On Mon, Jul 21, 2008 at 02:52:39PM +1000, Dave Chinner wrote:
> If we allow incore extent tree allocations to recurse into the
> filesystem under memory pressure, new delayed allocations through
> xfs_iomap_write_delay() can deadlock on themselves if memory reclaim
> tries to write back dirty pages from that inode.
> 
> It will deadlock in xfs_iomap_write_allocate() trying to take the
> ilock we already hold. This can also show up as complex ABBA
> deadlocks when multiple threeads are triggering memory reclaim when
> trying to allocate extents.
> 
> The main cause of this is the fact that delayed allocation is
> not done in a transaction, so KM_NOFS is not automatically
> added to the allocations to prevent this recursion.
> 
> Mark all allocations done for the incore inode extent tree as
> KM_NOFS to ensure they never recurse back into the filesystem.
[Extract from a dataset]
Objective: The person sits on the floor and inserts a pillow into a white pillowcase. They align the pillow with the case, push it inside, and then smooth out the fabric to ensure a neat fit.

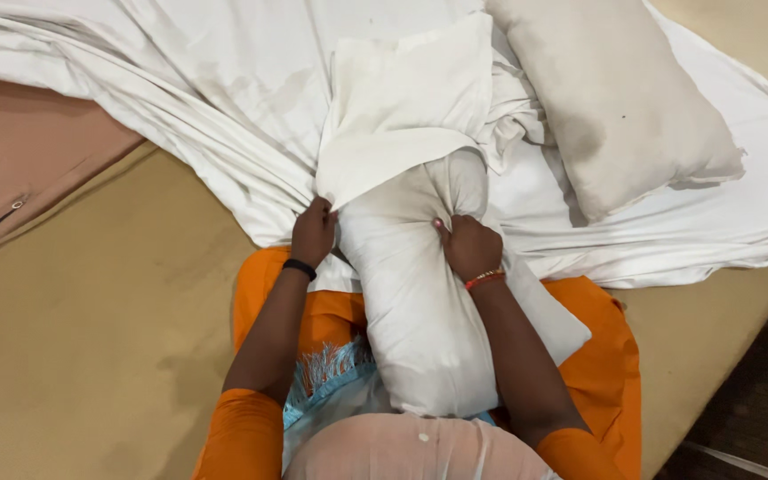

Looks good.  Note that KM_NOFS alone already means a allocation
that can't fail, so no need to or it to KM_SLEEP.

And long term we should try to look into allowing these to fail,
allocations that aren't allowed to fail but can't recurse back into
the fs still have a chance to deadlock.